_YOUR GOAL_.
Transcribe the data that follows without changing a word, and omit the pictures.
--------
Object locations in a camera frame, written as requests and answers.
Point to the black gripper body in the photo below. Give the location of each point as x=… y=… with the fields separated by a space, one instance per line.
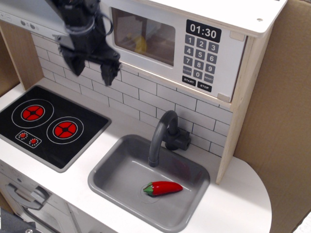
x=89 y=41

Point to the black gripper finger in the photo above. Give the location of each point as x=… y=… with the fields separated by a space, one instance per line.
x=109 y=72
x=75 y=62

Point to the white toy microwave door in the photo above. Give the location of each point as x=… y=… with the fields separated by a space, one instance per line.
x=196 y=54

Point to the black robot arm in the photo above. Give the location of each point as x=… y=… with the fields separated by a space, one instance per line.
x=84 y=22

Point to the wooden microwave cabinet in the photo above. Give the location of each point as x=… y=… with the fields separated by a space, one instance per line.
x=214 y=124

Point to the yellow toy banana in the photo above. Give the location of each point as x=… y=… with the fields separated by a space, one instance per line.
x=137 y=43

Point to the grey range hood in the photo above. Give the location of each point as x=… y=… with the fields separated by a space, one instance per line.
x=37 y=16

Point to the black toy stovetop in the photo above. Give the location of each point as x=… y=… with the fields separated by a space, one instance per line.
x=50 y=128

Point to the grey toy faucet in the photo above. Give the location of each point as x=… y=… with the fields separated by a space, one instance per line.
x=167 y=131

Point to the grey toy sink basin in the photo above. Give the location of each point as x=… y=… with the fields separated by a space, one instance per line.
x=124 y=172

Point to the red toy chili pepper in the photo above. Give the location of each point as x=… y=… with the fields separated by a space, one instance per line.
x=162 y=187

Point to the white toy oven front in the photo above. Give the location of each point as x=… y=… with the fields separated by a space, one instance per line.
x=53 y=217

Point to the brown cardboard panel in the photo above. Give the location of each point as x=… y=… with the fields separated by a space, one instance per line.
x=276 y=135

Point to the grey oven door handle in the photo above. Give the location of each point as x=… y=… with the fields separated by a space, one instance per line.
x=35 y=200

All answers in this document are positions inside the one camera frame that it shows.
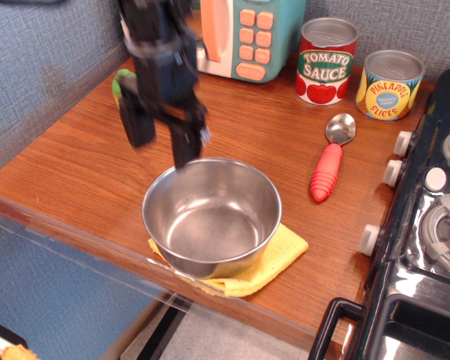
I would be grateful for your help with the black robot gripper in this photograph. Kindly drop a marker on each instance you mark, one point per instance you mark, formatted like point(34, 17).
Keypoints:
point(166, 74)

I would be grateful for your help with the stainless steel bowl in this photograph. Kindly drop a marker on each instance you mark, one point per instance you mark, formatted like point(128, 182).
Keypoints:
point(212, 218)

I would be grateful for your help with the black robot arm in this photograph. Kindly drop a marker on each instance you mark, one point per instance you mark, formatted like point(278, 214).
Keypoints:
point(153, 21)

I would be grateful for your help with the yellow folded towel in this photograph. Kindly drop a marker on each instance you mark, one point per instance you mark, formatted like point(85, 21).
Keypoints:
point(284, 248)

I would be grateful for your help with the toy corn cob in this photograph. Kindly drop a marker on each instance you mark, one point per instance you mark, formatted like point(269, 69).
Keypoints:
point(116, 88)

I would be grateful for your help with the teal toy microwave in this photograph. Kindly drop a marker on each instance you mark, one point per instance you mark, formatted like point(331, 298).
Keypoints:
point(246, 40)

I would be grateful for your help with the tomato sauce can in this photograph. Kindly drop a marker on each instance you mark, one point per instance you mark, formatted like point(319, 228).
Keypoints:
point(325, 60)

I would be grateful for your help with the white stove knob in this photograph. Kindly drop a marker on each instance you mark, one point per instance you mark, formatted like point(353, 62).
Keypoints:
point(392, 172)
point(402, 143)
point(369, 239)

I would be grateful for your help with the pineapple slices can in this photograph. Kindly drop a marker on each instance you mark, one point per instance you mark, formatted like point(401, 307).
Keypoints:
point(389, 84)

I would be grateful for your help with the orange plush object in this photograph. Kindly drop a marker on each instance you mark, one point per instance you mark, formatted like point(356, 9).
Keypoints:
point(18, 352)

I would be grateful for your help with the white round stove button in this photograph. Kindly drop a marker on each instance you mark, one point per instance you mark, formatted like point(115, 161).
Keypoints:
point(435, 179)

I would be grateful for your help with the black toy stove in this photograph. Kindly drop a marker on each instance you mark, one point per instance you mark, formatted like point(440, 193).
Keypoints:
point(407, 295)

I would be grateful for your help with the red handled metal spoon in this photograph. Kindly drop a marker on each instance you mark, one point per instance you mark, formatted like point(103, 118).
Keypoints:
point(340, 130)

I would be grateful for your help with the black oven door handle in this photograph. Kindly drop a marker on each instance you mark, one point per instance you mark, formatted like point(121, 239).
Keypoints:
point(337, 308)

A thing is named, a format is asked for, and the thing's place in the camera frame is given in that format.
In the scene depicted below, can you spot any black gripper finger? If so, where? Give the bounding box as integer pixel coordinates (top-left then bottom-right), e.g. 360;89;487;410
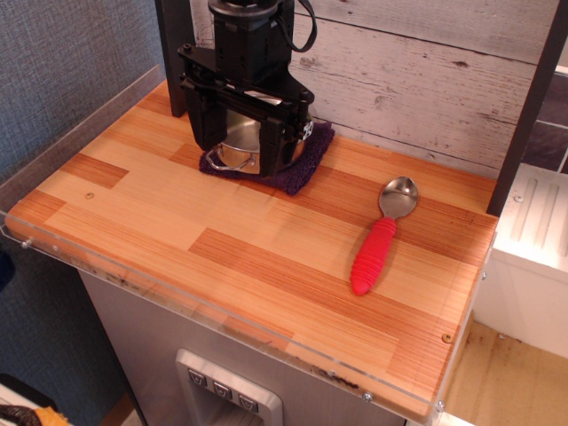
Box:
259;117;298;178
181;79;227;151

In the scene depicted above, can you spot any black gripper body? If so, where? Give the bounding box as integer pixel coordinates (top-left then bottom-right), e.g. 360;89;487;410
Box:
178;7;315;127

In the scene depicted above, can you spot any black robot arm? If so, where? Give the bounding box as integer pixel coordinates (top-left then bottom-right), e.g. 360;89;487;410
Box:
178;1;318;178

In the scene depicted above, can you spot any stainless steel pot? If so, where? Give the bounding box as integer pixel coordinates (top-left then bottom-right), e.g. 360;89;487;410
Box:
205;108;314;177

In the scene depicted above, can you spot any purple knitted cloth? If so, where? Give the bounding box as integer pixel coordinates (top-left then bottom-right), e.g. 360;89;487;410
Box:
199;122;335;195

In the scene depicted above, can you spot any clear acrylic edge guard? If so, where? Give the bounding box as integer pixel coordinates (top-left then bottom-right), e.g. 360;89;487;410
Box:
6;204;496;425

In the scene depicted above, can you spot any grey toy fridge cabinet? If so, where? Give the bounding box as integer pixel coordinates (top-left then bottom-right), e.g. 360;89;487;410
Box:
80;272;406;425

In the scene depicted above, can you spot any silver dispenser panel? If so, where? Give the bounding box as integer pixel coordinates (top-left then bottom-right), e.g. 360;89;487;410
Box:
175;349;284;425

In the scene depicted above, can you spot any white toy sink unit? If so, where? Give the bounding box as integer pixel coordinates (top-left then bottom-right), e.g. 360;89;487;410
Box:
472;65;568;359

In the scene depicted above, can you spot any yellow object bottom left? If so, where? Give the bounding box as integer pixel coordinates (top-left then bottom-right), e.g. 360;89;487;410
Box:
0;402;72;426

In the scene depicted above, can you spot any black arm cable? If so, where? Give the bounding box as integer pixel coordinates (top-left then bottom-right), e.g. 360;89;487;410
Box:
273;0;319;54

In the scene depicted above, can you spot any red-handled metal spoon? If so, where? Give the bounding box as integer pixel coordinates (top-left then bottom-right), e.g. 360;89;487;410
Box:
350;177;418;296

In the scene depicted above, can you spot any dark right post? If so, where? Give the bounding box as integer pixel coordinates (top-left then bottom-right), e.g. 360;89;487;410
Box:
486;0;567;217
--------
_EXERCISE ANSWER_.
Object locations in a camera frame, written as requests and answers.
Point to the black gripper body in the photo below. Give the location of each point as x=… y=… with the fields separated by a space, one instance per line.
x=89 y=41

Point to the black gripper finger in the photo above. Give the location of each point as x=… y=… with the fields separated by a space, one instance per line.
x=109 y=72
x=75 y=62

Point to the white toy microwave door in the photo above. Give the location of each point as x=… y=… with the fields separated by a space, one instance per line.
x=196 y=54

Point to the black robot arm in the photo above. Give the location of each point as x=… y=… with the fields separated by a space, one instance per line.
x=84 y=22

Point to the wooden microwave cabinet in the photo above. Give the location of each point as x=… y=… with the fields separated by a space, one instance per line.
x=214 y=124

Point to the yellow toy banana in the photo above. Give the location of each point as x=… y=… with the fields separated by a space, one instance per line.
x=137 y=43

Point to the grey range hood in the photo above. Give the location of each point as x=… y=… with the fields separated by a space, one instance per line.
x=37 y=16

Point to the black toy stovetop in the photo above. Give the location of each point as x=… y=… with the fields separated by a space, one instance per line.
x=50 y=128

Point to the grey toy faucet in the photo above. Give the location of each point as x=… y=… with the fields separated by a space, one instance per line.
x=167 y=131

Point to the grey toy sink basin in the photo above. Give the location of each point as x=… y=… with the fields separated by a space, one instance per line.
x=124 y=172

Point to the red toy chili pepper in the photo above. Give the location of each point as x=… y=… with the fields separated by a space, one instance per line.
x=162 y=187

Point to the white toy oven front in the photo above. Give the location of each point as x=… y=… with the fields separated by a space, one instance per line.
x=53 y=217

Point to the brown cardboard panel in the photo above. Give the location of each point as x=… y=… with the fields separated by a space, one instance per line.
x=276 y=135

Point to the grey oven door handle in the photo above. Give the location of each point as x=… y=… with the fields separated by a space, one instance per line.
x=35 y=200

All answers in this document are positions inside the one camera frame that it shows.
I would be grateful for your help with the black robot gripper in this photograph. Kindly drop a marker on each instance you mark, one point per instance you mark, formatted like point(34, 17).
Keypoints:
point(166, 74)

I would be grateful for your help with the stainless steel bowl in this photograph. Kindly drop a marker on each instance you mark, one point per instance you mark, formatted like point(128, 182).
Keypoints:
point(212, 218)

I would be grateful for your help with the black robot arm in this photograph. Kindly drop a marker on each instance you mark, one point per instance you mark, formatted like point(278, 214).
Keypoints:
point(153, 21)

I would be grateful for your help with the yellow folded towel in this photograph. Kindly drop a marker on each instance you mark, one point per instance you mark, formatted like point(85, 21).
Keypoints:
point(284, 248)

I would be grateful for your help with the toy corn cob in this photograph. Kindly drop a marker on each instance you mark, one point per instance you mark, formatted like point(269, 69).
Keypoints:
point(116, 88)

I would be grateful for your help with the teal toy microwave in this photograph. Kindly drop a marker on each instance you mark, one point per instance you mark, formatted like point(331, 298).
Keypoints:
point(246, 40)

I would be grateful for your help with the tomato sauce can in this photograph. Kindly drop a marker on each instance you mark, one point per instance you mark, formatted like point(319, 228).
Keypoints:
point(325, 60)

I would be grateful for your help with the white stove knob in this photograph. Kindly drop a marker on each instance you mark, one point per instance you mark, formatted like point(353, 62).
Keypoints:
point(392, 172)
point(402, 143)
point(369, 239)

I would be grateful for your help with the pineapple slices can in this photograph. Kindly drop a marker on each instance you mark, one point per instance you mark, formatted like point(401, 307).
Keypoints:
point(389, 84)

I would be grateful for your help with the orange plush object in this photograph. Kindly drop a marker on each instance you mark, one point per instance you mark, formatted like point(356, 9).
Keypoints:
point(18, 352)

I would be grateful for your help with the white round stove button in this photograph. Kindly drop a marker on each instance you mark, one point per instance you mark, formatted like point(115, 161).
Keypoints:
point(435, 179)

I would be grateful for your help with the black toy stove in this photograph. Kindly drop a marker on each instance you mark, one point per instance you mark, formatted like point(440, 193).
Keypoints:
point(407, 295)

I would be grateful for your help with the red handled metal spoon in this photograph. Kindly drop a marker on each instance you mark, one point per instance you mark, formatted like point(103, 118).
Keypoints:
point(340, 130)

I would be grateful for your help with the black oven door handle in this photograph. Kindly drop a marker on each instance you mark, one point per instance you mark, formatted like point(121, 239).
Keypoints:
point(337, 308)

A thing is named, a format is asked for, and the thing's place in the camera frame is given in that format.
In the scene depicted below, can you spot any black gripper finger? If so, where? Give the bounding box as integer pixel coordinates (top-left then bottom-right), e.g. 360;89;487;410
Box:
259;117;298;178
181;79;227;151

In the scene depicted above, can you spot any black gripper body? If so, where? Give the bounding box as integer pixel coordinates (top-left then bottom-right), e.g. 360;89;487;410
Box:
178;7;315;127

In the scene depicted above, can you spot any black robot arm? If so, where? Give the bounding box as integer pixel coordinates (top-left then bottom-right), e.g. 360;89;487;410
Box:
178;1;318;178

In the scene depicted above, can you spot any stainless steel pot? If so, where? Give the bounding box as integer pixel coordinates (top-left then bottom-right), e.g. 360;89;487;410
Box:
205;108;314;177

In the scene depicted above, can you spot any purple knitted cloth? If so, where? Give the bounding box as integer pixel coordinates (top-left then bottom-right), e.g. 360;89;487;410
Box:
199;122;335;195

In the scene depicted above, can you spot any clear acrylic edge guard? If so, where? Give the bounding box as integer pixel coordinates (top-left then bottom-right), e.g. 360;89;487;410
Box:
6;204;496;425

In the scene depicted above, can you spot any grey toy fridge cabinet? If so, where? Give the bounding box as integer pixel coordinates (top-left then bottom-right), e.g. 360;89;487;410
Box:
80;272;406;425

In the scene depicted above, can you spot any silver dispenser panel? If so, where? Give the bounding box as integer pixel coordinates (top-left then bottom-right), e.g. 360;89;487;410
Box:
175;349;284;425

In the scene depicted above, can you spot any white toy sink unit? If so, where? Give the bounding box as integer pixel coordinates (top-left then bottom-right), e.g. 360;89;487;410
Box:
472;65;568;359

In the scene depicted above, can you spot any yellow object bottom left? If so, where? Give the bounding box as integer pixel coordinates (top-left then bottom-right), e.g. 360;89;487;410
Box:
0;402;72;426

In the scene depicted above, can you spot any black arm cable? If so, where? Give the bounding box as integer pixel coordinates (top-left then bottom-right), e.g. 360;89;487;410
Box:
273;0;319;54

In the scene depicted above, can you spot any red-handled metal spoon? If so, where? Give the bounding box as integer pixel coordinates (top-left then bottom-right), e.g. 360;89;487;410
Box:
350;177;418;296

In the scene depicted above, can you spot any dark right post? If so, where? Give the bounding box as integer pixel coordinates (top-left then bottom-right), e.g. 360;89;487;410
Box:
486;0;567;217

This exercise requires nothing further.